State highway engineers have chosen a freeway route to Santee that will travel across vernal pools, through the habitat of endangered least Bell's vireos, and wipe out the homes of about 535 families and displace 180 businesses.
The environmental impact study for the final segment of California 52, a state freeway linking Santee to La Jolla, was released this week to the groans of Santee officials and some of the residents who live in the path of the proposed east-west corridor.
Caltrans engineers chose the route from a half-dozen alternatives as the least disruptive and least expensive. It connects with current California 52 construction north of Tierrasanta and runs eastward past Fortuna Mountain to Santee Lakes.
The alignment then crosses south of Mission Gorge Road and heads southeasterly to a corridor about 500 feet north of Prospect Avenue as it goes through Santee and ends at California 67.
An alternate choice proposed by Caltrans for the route through Santee is an alignment that runs along the south side of the San Diego River and wipes out much of a planned Santee Town Center commercial development, including a major Hahn Co. shopping center.

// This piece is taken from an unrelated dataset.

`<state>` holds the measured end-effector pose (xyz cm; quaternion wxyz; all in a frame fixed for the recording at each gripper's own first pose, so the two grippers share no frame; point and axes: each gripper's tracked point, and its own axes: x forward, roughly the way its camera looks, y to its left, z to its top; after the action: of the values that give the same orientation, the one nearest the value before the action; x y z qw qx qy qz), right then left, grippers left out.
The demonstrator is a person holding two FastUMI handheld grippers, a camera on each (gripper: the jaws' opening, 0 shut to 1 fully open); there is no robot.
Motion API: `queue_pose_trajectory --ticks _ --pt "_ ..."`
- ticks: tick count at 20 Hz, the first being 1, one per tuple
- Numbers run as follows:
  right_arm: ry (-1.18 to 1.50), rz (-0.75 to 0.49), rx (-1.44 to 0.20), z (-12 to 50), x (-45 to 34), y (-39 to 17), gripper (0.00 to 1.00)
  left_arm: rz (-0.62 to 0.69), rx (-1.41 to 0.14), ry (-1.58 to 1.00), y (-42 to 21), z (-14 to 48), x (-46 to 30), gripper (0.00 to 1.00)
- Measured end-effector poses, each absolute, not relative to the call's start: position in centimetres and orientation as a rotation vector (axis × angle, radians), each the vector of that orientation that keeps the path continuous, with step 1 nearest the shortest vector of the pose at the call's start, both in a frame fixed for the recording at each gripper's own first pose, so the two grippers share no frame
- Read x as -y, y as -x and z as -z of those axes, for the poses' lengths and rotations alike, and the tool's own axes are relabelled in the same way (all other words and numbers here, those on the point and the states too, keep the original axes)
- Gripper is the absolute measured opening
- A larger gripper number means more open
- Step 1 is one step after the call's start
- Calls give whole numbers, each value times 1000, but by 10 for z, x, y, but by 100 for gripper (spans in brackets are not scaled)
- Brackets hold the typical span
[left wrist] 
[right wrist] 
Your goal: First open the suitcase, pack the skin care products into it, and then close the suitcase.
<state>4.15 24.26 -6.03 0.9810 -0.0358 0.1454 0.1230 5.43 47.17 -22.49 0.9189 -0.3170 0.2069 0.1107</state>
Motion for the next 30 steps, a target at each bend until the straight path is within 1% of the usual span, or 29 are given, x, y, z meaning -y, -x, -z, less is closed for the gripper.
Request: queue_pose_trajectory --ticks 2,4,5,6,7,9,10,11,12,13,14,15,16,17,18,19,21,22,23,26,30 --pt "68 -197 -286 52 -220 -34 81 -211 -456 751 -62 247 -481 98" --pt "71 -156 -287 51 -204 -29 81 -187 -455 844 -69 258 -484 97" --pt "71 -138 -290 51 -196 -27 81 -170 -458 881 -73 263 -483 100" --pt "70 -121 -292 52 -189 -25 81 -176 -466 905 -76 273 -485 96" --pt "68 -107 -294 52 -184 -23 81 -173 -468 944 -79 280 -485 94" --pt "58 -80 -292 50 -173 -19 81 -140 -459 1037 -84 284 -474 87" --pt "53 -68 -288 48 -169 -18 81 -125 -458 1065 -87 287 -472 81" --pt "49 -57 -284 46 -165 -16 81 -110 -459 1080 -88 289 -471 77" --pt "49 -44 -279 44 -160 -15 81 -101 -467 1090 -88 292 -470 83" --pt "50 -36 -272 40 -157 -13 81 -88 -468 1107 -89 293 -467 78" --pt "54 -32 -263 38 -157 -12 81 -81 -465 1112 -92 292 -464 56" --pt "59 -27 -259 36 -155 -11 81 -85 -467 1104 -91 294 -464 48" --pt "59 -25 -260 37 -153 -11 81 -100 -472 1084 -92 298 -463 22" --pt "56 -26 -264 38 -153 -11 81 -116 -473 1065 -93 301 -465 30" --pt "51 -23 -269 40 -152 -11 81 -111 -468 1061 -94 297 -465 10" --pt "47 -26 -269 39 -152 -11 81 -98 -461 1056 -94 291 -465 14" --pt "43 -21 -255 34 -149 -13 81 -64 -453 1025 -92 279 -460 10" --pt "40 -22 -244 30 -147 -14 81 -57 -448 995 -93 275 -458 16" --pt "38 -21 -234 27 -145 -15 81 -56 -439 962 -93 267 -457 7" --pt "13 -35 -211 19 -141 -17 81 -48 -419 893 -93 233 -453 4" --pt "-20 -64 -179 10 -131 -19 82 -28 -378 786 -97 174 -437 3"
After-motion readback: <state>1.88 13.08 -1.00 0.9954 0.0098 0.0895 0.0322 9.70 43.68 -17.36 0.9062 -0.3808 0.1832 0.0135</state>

This route was previously rejected by the Santee City Council.
A third route, ruled out by Caltrans engineers because of its cost and its failure to effectively relieve traffic congestion on Interstate 8, swings north of Santee to an interchange with California 67. This alignment does not traverse residential or commercial development in Santee.
Caltrans hearings on the proposed alignment are scheduled for next month. The most heated session is expected to be the May 13 hearing in Santee, where proponents of the various alignments through town are expected to clash.
Santee Councilman Jim Bartell champions the northern route because of its minimal impact on developed areas in the city, but he admits that Caltrans' estimates of its high cost were verified by a city-commissioned engineering study.
"Nevertheless, I am going to be keeping close tabs on the costs of the Prospect (Avenue) route," Bartell said. He said he expects that the southernmost route will be chosen by the California Transportation Commission next December and he predicts that final construction costs will spiral to equal the estimated expense of building the northern route.
State Sen. Jim Ellis, R-San Diego, irked over apparent "foot-dragging" by Santee officials in choosing a route through the city, successfully sponsored legislation which took the final say away from the city. However, Assemblyman Larry Stirling, R-San Diego, said Wednesday that an amendment to the legislation requires the CTC to take Santee residents' opinions into consideration when selecting the freeway's path.
"I would have wished that Sen. Ellis had consulted us before sponsoring such legislation," Santee Mayor M.C. (Jack) Doyle said Wednesday. But the mayor sidestepped naming his preferred alignment through the city, saying he wanted to wait until after Santee citizens have had a chance to make their wishes known.
The recommended Caltrans route through Santee would run north of Prospect Avenue for 2.5 miles and cost an estimated $89 million--$50 million for right-of-way and $39 million for construction.
State highway engineers admitted that 535 dwellings, including 275 mobile homes, would be in the path of the roadway. However, relocation payments, counseling and possible construction of replacement housing would mitigate the impact on Santee residents, they said.
More than half the Santee residents who would be dispossessed by the Prospect Avenue route are senior citizens, the Caltrans environmental report stated.
The choice between the Prospect Avenue and river routes through Santee "is a controversial issue with Santee citizens and officials," the environmental report noted. "The river alternative is considered by some to be a disruptive impact on Santee's Town Center Plan, while others view the Prospect route as a greater impact on business, jobs and revenue."
A comment-card poll conducted by Caltrans at informational meetings held since March, 1984, when the environmental impact report on California Route 52 first started, showed that of 82 responses, 56% preferred the Prospect Avenue alignment, 35% chose the river alignment and 9% preferred no freeway at all through the city.
Assemblyman Stirling said Wednesday that he considers the route decision "to be up to the citizens of Santee," but he stressed that an east-west freeway connecting with north-south routes--Interstates 5, 15 and 805, and California 67--is an immediate necessity to relieve traffic on Interstate 8, which parallels California 52 to the south and presently carries daily traffic loads of up to 239,000 cars a day.
California 52 is designed to provide a direct route from the fast-growing East County cities of El Cajon, Lakeside and Santee to the employment centers of Kearny Mesa, Sorrento Valley and North City West and to serve as the northern part of a traffic loop around the San Diego metropolitan area.
The route was adopted into the state's transportation improvement plan in 1984 as a long-range priority which specifies its completion by not later than 1995.